**What you have to do:** Treat the line containing "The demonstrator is" as the last one, and return every line exactly from the first line of the material below up to it.

**Data:**
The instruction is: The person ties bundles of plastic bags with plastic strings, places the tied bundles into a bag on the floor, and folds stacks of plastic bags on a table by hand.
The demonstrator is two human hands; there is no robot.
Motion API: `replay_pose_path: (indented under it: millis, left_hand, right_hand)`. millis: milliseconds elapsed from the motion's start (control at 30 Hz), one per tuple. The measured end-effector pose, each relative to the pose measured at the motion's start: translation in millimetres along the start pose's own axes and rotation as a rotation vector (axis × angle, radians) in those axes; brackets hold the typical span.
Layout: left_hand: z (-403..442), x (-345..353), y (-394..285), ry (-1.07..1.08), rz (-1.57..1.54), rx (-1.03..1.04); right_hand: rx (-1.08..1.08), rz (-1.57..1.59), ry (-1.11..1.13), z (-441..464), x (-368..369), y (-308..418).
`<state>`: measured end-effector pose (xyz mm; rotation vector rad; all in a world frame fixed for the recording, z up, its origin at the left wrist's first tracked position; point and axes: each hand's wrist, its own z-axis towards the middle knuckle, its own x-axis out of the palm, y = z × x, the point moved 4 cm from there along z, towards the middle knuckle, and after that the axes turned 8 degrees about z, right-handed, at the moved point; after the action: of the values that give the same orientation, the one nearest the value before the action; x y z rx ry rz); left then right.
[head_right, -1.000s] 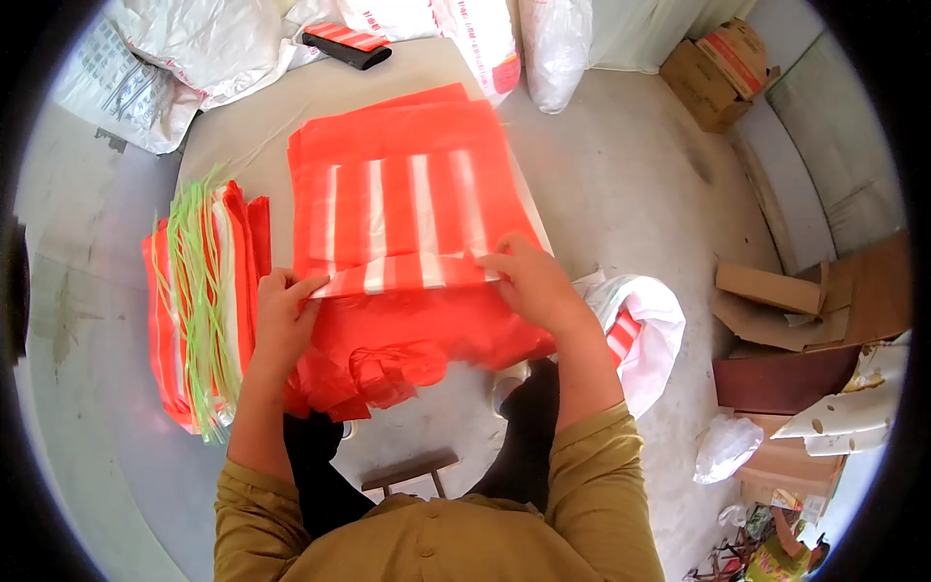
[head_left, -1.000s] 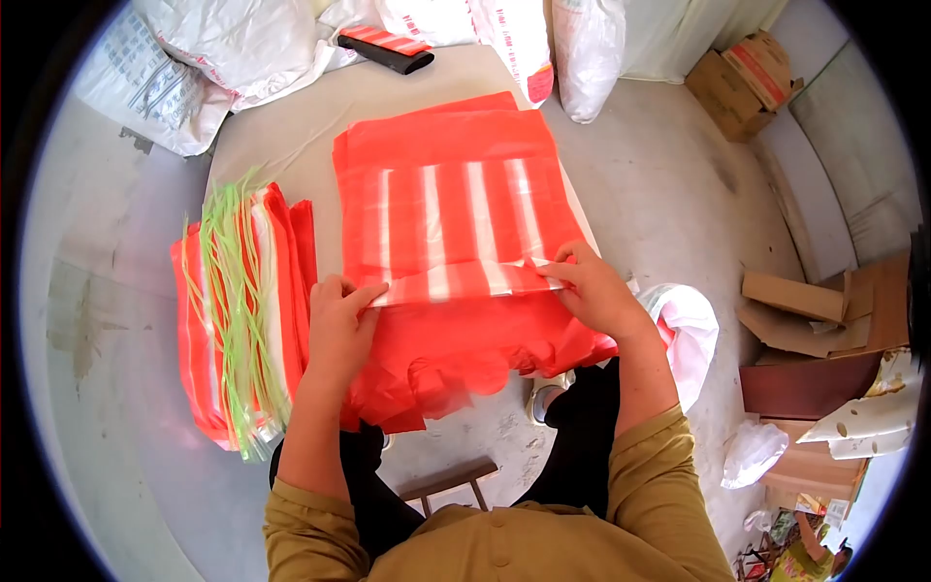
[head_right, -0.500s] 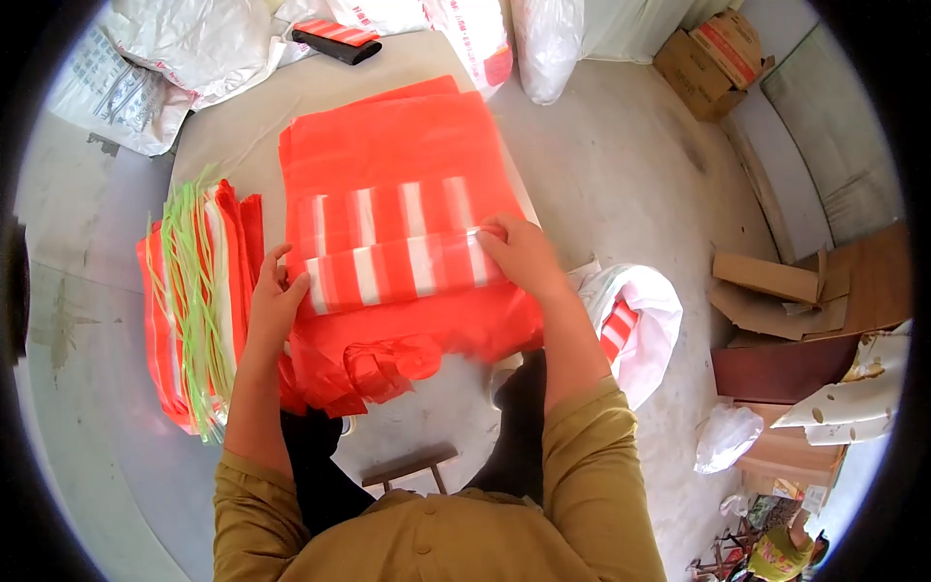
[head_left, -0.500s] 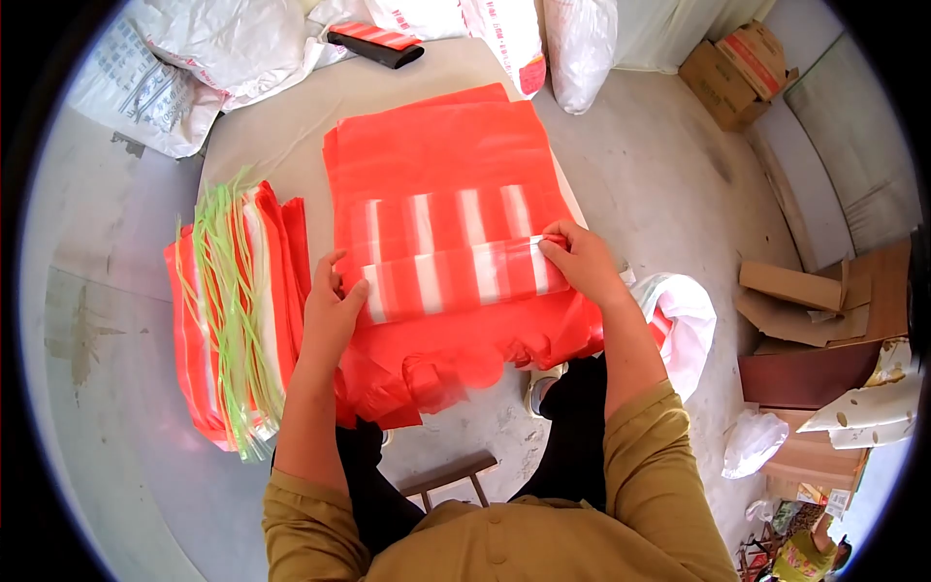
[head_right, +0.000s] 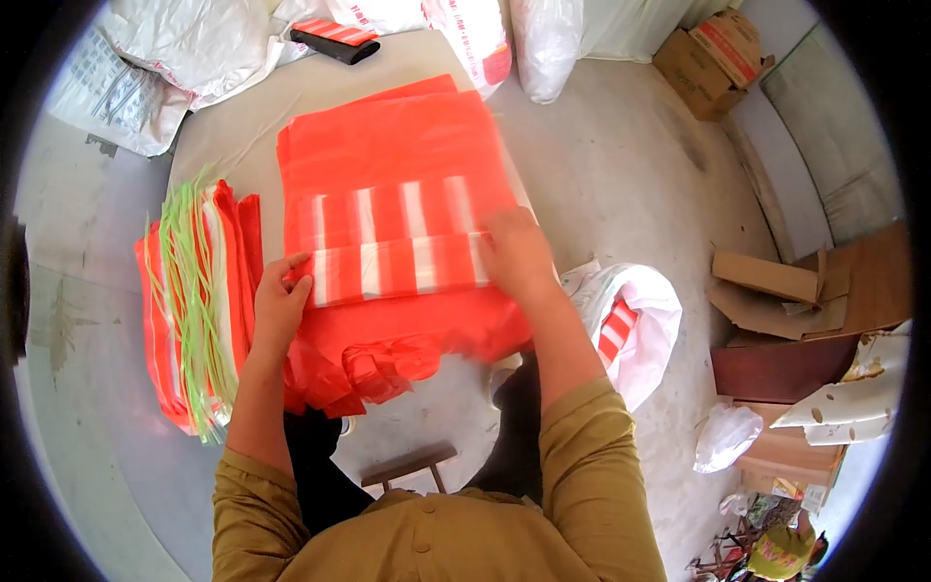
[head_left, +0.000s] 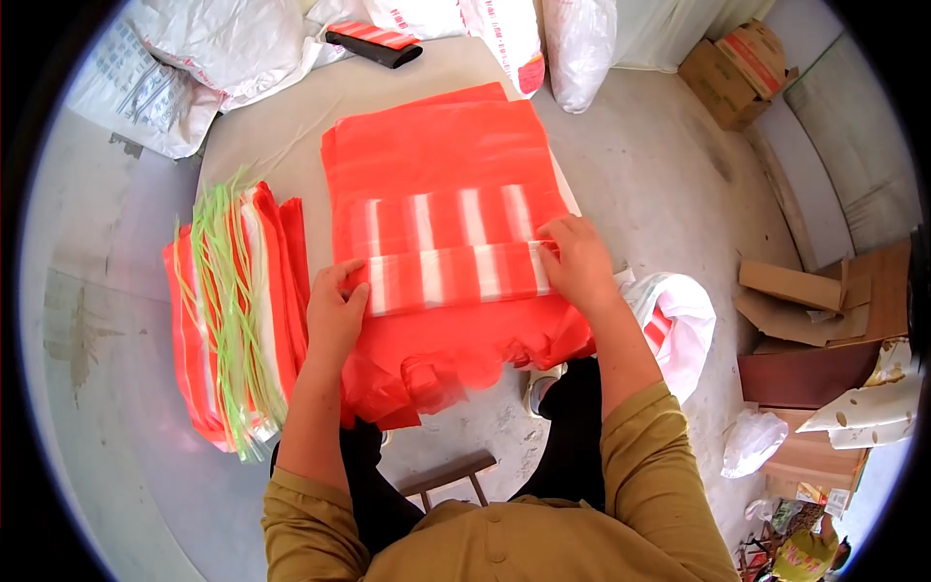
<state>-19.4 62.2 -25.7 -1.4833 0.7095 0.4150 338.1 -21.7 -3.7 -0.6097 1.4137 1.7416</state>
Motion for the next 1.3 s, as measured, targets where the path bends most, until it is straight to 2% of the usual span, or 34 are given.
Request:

**Solved problem:**
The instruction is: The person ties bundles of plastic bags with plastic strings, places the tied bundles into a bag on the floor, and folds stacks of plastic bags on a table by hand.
The demonstrator is two human hands; there is no robot.

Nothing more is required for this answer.